Consolidation is mainly divided into regular consolidation between cells. Large ranges of irregular consolidation.
It is certain that any one-way position will be tested during this consolidation.
Either your stop loss is large, the direction is correct, and you avoid the two kinds of consolidation, you will ultimately win. Otherwise, if there is a reversal or a big shock, you will suffer a lot of losses.
Either your stop loss is small, and you will undoubtedly stop loss repeatedly during this period, resulting in heavy losses and loss of direction.
Either you think it is time to consolidate and exit the wait-and-see situation, but at a relatively high point you dare not open a rising position, let alone a falling position, and miss the opportunity in your hesitation.
The above problems can be solved by locking positions. Your positions are already in the best position before any one-way market trend occurs. And while locking in early profits, you also have the opportunity to expand your profits. Your profits will increase exponentially when one-way trends occur. Your position is always in the best position when a reversal occurs.
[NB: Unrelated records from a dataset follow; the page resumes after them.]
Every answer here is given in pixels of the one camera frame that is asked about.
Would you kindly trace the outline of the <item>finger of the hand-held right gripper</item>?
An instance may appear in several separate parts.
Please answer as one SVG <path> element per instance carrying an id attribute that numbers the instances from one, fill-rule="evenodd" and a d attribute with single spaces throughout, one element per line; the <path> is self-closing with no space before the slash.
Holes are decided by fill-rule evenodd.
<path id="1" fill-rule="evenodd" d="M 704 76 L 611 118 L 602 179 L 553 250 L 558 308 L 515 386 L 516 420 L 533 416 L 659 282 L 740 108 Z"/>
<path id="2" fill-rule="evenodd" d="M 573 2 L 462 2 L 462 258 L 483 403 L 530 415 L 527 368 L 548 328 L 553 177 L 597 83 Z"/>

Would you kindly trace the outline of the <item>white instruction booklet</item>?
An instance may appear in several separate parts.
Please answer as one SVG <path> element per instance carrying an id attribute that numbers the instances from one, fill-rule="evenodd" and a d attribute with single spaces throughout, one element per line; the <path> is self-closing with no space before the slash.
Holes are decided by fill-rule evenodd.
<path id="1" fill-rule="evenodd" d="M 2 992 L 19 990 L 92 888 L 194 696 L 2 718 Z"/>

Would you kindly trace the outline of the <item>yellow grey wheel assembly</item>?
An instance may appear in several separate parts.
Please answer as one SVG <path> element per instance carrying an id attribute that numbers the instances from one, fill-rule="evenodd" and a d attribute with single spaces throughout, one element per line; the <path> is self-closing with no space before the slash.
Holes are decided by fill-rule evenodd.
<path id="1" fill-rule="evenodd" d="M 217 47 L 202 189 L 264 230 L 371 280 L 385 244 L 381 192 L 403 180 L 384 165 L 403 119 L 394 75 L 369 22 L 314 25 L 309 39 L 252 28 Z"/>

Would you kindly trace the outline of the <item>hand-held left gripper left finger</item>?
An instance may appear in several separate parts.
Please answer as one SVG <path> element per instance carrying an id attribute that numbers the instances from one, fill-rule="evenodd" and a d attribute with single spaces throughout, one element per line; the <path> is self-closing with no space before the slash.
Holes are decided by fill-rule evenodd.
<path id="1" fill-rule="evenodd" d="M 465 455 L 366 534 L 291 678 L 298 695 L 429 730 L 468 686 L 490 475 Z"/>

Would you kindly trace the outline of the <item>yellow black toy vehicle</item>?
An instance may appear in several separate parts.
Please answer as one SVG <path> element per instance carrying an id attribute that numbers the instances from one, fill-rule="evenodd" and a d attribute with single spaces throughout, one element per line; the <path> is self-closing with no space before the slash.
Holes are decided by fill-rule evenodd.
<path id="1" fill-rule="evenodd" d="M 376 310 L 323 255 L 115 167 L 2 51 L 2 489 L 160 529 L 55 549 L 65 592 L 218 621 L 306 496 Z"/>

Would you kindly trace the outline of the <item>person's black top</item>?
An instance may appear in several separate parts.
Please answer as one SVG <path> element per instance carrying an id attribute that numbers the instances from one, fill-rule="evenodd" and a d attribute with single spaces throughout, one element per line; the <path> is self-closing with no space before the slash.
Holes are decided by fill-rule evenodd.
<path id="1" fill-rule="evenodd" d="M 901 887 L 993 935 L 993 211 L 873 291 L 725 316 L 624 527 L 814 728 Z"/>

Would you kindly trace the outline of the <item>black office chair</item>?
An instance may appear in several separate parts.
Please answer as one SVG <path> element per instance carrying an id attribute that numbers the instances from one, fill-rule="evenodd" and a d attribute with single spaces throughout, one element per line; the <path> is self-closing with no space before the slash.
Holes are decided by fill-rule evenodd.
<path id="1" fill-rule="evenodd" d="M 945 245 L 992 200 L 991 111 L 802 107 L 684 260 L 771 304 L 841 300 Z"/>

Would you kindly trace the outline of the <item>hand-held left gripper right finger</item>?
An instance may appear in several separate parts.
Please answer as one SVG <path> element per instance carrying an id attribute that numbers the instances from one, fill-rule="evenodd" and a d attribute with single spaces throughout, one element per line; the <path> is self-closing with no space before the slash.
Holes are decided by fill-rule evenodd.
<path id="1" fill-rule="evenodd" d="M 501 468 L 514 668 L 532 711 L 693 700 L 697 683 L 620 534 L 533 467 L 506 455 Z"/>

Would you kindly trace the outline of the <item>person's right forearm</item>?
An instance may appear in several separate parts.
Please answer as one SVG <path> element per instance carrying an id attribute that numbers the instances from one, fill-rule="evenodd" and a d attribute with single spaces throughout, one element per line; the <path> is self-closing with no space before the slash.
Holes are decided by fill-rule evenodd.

Be the first to gain the upper hand. All this is achieved is just a little extra handling fee and a little loss during the intraday operation. First of all, we need to lock positions for the main operations, and some large-capital operations need to be locked. Simply from this point of view, locking positions is useful. On the surface, hedging is a form of taking profit. The form of hedging is simple. One buy and one sell are equal, which seems meaningless. Through its superficial appearance, we should see more of its inner essence.